REQUIREMENT: Give again only those lines from the start of the entries through the line holding "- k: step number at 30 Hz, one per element", leaving them as they are.

Content starts

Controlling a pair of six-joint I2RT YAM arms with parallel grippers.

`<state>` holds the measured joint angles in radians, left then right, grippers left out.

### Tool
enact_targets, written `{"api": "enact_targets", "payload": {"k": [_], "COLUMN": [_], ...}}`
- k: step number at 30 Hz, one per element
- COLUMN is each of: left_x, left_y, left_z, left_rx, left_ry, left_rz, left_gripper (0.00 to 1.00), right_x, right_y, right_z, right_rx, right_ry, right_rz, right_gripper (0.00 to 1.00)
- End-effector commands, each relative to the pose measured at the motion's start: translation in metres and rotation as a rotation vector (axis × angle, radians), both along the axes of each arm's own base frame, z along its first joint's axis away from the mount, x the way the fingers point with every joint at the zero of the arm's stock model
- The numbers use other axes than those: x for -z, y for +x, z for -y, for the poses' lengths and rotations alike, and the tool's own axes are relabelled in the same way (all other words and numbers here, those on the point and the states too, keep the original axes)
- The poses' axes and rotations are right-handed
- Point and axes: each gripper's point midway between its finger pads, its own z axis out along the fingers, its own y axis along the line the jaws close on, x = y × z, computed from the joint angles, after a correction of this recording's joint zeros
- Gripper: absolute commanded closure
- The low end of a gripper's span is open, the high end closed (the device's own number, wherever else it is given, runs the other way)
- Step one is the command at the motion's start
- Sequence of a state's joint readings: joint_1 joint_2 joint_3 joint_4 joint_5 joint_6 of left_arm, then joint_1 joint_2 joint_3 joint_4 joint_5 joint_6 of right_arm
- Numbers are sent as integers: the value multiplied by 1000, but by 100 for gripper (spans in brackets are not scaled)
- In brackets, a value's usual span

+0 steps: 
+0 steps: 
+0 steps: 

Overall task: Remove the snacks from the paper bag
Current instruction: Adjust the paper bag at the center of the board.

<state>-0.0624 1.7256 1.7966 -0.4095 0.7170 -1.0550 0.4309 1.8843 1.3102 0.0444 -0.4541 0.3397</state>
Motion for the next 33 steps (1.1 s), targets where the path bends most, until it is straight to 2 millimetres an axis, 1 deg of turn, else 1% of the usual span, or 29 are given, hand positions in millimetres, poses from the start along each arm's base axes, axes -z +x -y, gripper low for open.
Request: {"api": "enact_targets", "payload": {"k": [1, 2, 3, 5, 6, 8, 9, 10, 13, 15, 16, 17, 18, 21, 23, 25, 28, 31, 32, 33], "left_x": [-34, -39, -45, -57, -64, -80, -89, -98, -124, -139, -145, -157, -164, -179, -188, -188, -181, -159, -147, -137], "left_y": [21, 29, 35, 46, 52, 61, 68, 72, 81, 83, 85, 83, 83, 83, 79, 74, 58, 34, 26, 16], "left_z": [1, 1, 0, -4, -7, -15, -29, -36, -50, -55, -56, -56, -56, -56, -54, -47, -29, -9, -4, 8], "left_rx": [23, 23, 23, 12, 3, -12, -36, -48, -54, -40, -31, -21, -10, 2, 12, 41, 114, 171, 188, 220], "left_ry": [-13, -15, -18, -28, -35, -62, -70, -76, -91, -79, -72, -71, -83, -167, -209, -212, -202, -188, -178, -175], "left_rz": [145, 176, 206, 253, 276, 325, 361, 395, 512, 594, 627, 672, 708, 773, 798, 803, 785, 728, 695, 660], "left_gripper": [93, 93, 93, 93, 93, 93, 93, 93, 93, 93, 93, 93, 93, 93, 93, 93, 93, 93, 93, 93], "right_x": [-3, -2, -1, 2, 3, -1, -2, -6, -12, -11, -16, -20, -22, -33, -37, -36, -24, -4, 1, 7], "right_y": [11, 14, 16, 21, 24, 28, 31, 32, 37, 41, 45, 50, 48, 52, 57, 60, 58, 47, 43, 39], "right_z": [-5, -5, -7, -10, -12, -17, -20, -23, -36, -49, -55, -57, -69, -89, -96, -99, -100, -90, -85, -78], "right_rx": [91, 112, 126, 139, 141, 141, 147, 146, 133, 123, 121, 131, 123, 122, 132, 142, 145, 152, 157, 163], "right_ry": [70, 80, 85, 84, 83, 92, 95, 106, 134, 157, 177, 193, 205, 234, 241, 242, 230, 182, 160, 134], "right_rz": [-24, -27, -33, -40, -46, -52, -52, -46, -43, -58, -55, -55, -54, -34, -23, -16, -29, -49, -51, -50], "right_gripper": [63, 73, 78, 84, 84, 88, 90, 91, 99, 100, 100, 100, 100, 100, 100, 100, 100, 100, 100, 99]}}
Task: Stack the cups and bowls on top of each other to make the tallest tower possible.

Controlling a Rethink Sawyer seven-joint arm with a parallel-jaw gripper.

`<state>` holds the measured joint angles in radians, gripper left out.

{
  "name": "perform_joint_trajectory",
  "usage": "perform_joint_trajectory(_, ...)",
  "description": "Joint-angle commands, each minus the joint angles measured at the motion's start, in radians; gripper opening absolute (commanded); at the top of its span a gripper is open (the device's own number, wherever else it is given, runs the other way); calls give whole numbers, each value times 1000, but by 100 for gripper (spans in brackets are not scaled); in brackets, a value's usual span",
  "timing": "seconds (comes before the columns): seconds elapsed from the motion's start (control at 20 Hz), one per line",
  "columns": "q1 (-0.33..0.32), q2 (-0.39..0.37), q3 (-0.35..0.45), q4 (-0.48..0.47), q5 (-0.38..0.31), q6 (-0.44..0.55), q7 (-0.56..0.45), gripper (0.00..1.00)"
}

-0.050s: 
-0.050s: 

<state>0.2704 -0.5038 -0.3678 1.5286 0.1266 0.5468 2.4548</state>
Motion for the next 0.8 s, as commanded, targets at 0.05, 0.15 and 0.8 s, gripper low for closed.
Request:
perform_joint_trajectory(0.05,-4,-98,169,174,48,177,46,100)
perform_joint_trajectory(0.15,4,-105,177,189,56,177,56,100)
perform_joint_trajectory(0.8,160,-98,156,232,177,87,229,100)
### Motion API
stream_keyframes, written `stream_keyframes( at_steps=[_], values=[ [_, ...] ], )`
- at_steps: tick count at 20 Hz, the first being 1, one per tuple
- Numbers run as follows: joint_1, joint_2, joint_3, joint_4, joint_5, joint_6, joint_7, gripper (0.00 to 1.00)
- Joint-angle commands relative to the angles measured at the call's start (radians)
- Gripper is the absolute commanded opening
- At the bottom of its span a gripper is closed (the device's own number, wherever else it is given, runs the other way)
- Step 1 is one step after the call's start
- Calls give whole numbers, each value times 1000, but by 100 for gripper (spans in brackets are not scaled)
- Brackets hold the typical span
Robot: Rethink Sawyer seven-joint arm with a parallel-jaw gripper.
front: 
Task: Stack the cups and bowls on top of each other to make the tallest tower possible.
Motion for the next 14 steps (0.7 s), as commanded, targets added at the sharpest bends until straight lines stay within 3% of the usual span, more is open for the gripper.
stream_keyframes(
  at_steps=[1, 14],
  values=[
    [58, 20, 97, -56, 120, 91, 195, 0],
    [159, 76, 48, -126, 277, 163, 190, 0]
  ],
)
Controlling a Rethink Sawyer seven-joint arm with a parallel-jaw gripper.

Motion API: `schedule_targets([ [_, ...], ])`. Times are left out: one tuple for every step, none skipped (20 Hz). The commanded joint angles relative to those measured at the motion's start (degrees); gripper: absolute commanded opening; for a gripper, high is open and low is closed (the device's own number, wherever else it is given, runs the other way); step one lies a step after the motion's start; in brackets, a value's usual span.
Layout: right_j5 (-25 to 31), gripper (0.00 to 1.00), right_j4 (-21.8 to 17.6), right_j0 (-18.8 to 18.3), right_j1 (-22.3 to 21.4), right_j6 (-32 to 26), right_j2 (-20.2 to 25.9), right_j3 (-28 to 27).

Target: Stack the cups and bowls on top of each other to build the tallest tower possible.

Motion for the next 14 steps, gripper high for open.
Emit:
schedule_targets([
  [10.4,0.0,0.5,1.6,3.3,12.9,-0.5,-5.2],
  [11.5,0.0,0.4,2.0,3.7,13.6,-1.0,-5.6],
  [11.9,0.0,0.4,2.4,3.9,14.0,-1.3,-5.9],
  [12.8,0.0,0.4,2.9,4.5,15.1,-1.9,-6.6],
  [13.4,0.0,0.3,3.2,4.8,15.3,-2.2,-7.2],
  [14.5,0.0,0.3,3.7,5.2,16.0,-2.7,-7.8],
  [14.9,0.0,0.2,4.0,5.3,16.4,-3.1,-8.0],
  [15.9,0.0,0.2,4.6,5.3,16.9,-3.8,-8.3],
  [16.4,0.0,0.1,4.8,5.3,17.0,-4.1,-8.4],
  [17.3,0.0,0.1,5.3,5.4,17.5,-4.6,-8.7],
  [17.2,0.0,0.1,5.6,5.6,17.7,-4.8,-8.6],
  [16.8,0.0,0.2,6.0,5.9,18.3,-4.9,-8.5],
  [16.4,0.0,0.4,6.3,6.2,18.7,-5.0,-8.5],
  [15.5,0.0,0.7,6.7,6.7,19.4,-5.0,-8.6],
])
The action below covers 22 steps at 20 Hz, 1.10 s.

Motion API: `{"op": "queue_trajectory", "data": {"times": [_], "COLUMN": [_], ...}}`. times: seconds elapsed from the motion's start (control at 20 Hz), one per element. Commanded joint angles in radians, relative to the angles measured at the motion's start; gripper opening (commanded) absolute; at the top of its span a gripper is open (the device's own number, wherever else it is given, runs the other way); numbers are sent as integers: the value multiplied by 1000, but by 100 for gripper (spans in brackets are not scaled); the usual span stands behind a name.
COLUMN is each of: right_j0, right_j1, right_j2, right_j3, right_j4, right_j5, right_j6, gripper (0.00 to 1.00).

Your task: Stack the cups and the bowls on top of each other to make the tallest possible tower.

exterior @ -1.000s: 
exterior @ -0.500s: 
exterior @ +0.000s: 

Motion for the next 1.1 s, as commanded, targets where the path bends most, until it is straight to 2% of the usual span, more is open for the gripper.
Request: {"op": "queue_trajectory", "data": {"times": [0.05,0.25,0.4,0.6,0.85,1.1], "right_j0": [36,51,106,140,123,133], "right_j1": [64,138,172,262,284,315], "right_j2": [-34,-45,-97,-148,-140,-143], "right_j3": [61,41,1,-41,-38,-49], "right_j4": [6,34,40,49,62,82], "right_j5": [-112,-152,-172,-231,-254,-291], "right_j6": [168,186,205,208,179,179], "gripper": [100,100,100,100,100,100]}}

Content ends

ANSWER FOR THE TASK:
Controlling a pair of six-joint I2RT YAM arms with parallel grippers.

`<state>` holds the measured joint angles in radians, left then right, grippers left out.

### Tool
enact_targets, written `{"api": "enact_targets", "payload": {"k": [_], "COLUMN": [_], ...}}`
- k: step number at 30 Hz, one per element

Whatever the exercise asked has now been answered.